• **DATA EXCERPT**:
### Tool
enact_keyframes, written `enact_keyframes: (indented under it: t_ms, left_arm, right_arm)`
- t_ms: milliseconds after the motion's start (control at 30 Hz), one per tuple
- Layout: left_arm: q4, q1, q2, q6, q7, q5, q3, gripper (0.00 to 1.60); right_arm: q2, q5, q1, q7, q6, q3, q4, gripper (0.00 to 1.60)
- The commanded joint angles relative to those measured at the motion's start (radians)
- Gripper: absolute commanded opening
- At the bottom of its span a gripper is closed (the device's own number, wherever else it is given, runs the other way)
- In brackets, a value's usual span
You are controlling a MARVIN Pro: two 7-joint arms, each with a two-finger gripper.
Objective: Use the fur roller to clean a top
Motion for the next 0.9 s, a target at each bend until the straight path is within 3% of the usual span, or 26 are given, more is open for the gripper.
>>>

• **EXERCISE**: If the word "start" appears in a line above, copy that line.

• **COMPLETED EXERCISE**:
- t_ms: milliseconds after the motion's start (control at 30 Hz), one per tuple
- The commanded joint angles relative to those measured at the motion's start (radians)

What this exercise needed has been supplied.